Tampoco confía la voz lírica en el mismo lenguaje, que no deja de ser un factor de distorsión que hay que superar en difícil proceso mental similar a la esquizofrenia. En cierto bellísimo pasaje, comienza a reflexionar sobre el mismo acto de escribir de una forma aparentemente positiva: “Digo “el mar es un duro animal” o “qué pronto anochece” y a lo mejor he abierto una tumba, o visto lo inexistente, bajo el resplandor del flexo. Son las palabras que escribo, sólidas sombras, las que crean la verdad”. Más adelante, las preguntas retóricas dudan de la trascendencia de lo escrito: “¿Se despierta lo dicho? ¿Trasciende esta mesa, elude el primer fluido, el son del insecto? ¿O permanece mudo, desaguando en el saber, como una oscura nada?”. Una nueva pregunta, más que interrogar, exuda negación: “¿Es la inteligencia lo que hace transparente la claridad?”. La página se cierra con la fría afirmación de la impracticabilidad de un lenguaje que generalmente se contradice con la realidad, de la necesidad de trastocarlo si queremos intentar dotarlo de un significado real: “Anochece. Si digo “anochece”, me equivoco”.

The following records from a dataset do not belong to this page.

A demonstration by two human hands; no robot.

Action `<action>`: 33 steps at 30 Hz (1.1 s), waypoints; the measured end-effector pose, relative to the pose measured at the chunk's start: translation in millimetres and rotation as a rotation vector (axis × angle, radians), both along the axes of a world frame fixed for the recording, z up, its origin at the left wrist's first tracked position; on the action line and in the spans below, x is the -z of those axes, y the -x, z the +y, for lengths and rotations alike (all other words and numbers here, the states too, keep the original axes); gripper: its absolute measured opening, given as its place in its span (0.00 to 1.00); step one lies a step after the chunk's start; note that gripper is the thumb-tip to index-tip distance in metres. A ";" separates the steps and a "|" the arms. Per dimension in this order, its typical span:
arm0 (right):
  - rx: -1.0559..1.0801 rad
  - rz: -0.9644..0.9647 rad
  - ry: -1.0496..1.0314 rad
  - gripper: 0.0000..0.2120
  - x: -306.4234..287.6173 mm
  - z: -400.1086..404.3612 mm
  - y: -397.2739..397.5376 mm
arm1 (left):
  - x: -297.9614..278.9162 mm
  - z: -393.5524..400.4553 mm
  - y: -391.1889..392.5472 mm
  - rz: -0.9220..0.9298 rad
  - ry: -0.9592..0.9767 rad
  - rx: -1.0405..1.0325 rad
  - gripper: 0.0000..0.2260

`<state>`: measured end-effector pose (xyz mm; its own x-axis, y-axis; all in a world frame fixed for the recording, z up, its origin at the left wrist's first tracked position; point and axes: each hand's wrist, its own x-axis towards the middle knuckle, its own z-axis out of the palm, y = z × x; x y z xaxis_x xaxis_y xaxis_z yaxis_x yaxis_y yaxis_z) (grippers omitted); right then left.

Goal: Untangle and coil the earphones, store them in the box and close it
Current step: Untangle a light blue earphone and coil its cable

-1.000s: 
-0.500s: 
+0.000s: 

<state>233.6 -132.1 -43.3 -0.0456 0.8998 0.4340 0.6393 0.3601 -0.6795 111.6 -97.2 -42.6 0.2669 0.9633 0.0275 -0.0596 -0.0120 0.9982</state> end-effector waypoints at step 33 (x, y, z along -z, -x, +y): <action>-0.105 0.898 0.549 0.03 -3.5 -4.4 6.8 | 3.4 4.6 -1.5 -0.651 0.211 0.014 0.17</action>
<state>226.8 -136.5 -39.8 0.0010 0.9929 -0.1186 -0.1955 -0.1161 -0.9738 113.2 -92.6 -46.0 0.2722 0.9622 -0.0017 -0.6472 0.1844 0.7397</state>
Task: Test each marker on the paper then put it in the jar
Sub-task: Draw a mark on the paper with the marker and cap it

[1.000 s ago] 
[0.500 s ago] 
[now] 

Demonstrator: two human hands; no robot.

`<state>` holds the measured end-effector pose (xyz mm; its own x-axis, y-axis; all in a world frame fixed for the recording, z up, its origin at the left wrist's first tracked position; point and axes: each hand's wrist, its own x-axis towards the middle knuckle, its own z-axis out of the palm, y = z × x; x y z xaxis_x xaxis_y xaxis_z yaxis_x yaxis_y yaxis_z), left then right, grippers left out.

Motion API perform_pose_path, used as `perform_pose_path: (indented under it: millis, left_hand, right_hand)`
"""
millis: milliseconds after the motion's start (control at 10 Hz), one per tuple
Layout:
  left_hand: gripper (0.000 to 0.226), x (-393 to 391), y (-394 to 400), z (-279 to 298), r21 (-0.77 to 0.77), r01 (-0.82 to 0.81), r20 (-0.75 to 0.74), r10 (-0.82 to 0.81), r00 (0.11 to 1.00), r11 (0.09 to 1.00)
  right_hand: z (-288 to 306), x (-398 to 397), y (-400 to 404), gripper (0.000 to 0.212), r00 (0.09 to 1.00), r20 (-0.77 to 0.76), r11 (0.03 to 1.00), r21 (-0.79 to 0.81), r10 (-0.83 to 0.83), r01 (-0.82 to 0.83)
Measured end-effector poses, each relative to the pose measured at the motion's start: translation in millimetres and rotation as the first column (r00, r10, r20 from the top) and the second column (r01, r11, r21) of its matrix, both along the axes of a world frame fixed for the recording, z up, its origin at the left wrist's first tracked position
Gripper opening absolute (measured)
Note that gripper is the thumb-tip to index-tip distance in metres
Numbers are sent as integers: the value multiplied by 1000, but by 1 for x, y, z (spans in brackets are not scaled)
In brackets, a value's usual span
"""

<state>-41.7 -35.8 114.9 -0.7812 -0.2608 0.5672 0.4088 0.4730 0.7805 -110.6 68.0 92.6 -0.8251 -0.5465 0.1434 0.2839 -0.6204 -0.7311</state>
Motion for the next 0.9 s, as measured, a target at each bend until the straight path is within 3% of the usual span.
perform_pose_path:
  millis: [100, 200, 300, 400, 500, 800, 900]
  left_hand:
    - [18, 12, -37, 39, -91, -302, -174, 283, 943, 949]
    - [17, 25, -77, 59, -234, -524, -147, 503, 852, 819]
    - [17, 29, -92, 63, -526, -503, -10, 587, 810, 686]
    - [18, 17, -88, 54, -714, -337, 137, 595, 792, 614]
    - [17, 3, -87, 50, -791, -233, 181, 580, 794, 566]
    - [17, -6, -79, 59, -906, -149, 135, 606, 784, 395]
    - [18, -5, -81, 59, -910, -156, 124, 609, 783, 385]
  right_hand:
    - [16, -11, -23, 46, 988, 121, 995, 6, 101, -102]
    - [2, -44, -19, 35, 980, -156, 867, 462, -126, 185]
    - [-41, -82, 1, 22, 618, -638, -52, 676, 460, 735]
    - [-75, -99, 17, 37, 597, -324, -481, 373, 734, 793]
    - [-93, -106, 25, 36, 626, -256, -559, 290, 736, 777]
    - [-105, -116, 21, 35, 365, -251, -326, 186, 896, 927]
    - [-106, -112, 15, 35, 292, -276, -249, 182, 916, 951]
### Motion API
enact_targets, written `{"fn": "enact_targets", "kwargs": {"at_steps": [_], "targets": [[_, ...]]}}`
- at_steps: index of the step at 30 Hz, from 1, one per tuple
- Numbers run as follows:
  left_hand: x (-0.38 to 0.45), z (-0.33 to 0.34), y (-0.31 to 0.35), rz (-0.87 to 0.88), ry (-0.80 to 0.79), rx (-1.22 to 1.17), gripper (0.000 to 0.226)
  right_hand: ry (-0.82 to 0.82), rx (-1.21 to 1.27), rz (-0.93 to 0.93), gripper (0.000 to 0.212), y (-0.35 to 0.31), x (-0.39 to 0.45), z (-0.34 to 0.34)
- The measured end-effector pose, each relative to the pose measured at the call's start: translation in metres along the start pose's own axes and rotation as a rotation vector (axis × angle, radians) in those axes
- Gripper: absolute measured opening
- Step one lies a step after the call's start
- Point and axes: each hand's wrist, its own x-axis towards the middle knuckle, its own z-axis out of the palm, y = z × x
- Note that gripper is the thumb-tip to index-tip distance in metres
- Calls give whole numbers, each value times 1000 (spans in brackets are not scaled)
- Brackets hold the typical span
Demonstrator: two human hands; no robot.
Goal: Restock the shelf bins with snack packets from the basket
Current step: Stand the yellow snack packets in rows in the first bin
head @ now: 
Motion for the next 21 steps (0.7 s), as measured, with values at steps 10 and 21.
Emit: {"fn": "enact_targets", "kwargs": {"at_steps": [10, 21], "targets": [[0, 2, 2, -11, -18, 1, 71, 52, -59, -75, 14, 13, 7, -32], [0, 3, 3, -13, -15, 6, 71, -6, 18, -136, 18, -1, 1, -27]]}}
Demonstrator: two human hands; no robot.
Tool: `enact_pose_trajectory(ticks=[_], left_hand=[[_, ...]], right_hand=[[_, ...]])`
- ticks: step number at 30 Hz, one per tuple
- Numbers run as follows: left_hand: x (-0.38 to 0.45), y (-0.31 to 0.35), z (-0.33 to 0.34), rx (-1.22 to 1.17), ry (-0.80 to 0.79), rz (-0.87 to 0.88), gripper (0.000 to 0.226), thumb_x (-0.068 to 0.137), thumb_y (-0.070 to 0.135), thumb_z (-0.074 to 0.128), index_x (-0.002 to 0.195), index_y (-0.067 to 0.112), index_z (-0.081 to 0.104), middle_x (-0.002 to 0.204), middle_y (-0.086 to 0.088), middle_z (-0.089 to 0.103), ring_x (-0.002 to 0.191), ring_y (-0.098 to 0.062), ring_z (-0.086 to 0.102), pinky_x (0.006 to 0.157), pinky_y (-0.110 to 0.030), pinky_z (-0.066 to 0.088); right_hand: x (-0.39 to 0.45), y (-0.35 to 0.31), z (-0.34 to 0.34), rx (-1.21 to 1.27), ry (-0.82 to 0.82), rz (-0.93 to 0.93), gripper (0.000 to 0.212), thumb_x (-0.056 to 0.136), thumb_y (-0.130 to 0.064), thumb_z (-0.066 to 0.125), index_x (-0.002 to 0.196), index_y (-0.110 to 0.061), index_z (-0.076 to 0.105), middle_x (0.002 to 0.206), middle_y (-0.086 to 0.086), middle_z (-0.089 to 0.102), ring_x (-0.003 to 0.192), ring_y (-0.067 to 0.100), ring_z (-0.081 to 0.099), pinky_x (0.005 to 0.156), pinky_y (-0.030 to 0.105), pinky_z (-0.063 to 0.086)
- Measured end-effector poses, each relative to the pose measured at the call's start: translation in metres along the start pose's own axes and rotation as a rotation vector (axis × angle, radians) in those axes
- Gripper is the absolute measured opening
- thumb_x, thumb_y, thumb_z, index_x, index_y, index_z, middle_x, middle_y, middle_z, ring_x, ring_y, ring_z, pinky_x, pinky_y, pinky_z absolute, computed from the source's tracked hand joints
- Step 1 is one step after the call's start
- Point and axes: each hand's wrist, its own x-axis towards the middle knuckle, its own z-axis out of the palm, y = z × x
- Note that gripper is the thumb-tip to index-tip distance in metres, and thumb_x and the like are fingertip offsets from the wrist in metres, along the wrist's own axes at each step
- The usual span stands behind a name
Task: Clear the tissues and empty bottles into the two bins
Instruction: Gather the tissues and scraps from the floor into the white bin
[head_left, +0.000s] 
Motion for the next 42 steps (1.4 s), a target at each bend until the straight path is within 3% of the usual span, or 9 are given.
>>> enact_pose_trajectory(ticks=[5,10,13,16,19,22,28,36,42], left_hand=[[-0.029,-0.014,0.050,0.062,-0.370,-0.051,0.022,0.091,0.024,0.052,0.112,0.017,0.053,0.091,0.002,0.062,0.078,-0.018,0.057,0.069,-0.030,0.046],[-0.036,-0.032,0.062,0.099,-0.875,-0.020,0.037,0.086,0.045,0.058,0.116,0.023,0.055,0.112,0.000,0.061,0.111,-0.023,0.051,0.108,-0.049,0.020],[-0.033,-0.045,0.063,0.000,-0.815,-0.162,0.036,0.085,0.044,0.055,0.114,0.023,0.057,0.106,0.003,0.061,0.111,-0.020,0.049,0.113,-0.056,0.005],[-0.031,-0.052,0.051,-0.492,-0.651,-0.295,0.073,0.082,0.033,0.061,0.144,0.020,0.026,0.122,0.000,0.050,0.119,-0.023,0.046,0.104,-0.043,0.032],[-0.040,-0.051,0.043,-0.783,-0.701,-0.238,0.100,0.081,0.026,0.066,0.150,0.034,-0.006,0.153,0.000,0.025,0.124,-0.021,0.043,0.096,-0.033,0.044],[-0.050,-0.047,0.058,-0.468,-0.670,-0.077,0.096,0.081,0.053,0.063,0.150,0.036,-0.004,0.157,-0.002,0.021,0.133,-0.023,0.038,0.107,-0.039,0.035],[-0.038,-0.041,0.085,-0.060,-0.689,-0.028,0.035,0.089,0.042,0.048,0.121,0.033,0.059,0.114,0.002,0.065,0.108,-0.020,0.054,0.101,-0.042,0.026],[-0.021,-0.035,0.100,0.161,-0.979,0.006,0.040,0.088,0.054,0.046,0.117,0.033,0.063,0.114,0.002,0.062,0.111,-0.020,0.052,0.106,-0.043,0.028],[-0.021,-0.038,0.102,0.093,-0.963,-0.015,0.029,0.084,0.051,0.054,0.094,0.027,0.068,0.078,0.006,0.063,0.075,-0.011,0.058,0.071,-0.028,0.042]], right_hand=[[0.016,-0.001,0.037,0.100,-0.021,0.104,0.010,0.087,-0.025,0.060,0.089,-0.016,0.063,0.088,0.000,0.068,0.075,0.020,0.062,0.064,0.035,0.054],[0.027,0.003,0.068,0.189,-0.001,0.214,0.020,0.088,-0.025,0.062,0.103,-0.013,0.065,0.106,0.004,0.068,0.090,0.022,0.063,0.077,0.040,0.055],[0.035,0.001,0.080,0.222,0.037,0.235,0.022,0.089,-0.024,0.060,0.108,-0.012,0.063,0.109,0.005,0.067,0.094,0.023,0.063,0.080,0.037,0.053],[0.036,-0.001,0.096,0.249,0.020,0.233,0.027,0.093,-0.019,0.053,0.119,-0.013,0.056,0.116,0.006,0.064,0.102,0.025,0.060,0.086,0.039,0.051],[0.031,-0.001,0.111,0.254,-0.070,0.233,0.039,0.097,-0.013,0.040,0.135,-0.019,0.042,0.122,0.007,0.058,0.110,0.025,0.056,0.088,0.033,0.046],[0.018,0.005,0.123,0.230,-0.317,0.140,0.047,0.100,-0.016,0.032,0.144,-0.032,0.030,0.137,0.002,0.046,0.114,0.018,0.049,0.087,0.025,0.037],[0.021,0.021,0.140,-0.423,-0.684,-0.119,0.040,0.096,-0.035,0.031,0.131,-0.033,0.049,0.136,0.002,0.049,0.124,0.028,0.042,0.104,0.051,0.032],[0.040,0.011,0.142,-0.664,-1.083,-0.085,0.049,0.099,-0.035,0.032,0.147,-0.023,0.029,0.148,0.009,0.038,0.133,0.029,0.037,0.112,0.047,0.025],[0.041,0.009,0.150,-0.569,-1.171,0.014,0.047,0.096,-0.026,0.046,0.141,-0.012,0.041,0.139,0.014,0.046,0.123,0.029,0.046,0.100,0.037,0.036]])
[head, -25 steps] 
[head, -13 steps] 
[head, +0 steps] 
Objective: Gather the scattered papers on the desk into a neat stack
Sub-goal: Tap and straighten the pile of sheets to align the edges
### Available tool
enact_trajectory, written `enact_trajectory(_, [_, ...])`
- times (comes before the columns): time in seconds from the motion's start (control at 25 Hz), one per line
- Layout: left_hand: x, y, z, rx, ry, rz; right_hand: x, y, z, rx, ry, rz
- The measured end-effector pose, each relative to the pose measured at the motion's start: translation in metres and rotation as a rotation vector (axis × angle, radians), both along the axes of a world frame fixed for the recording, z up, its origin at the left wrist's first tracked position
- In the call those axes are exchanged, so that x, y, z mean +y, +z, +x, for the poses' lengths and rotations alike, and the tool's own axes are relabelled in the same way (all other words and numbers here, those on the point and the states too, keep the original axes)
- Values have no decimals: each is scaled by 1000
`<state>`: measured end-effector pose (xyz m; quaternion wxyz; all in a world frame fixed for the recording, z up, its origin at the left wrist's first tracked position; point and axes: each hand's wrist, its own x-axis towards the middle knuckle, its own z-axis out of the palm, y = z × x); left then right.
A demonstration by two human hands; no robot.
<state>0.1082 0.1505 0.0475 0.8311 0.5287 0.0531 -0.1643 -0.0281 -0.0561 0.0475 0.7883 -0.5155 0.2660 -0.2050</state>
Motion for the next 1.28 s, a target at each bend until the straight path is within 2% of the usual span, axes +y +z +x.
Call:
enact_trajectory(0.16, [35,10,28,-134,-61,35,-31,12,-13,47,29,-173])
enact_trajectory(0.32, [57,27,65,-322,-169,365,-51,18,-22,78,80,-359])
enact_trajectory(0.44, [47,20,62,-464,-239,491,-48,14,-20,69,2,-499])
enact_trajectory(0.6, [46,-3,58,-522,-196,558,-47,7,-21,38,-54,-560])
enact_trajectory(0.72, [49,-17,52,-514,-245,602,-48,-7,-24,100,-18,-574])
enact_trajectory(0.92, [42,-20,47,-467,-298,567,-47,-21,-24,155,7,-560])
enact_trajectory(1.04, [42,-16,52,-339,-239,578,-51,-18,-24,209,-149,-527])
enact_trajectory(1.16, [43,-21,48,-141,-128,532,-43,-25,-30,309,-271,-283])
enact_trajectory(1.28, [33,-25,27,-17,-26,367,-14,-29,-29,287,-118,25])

Tomás Sánchez Santiago ha escrito en El Norte de Castilla que El corazón, la nada “devuelve a la poesía a ese espacio de intensidad donde el hombre contemporáneo se reconoce, despojado ya de las convenciones y sin el pontificado de la Razón, ante la terrible certidumbre de la Nada”. Y así es: al terminar una primera lectura del libro, el lector no experimenta, en principio, un aumento de su conocimiento en el sentido racional del término, sino un estado de ánimo. La poesía de Eduardo Moga es una potente fábrica de estados de ánimo, y la curiosidad que genera es tal que el lector abordará una segunda lectura, y una tercera y más, sin que ninguna sea igual a la anterior: la semilla ya está sembrada en él. Cada línea exige un esfuerzo interpretativo muy duro. Podremos, conforme nos convertimos en lectores avezados, entresacar el hilo argumental que informa esta serie de poemas, pero no es necesario ni, tal vez, conveniente: nunca será suficientemente racional como para que deje de inquietarnos. He aquí su mayor mérito.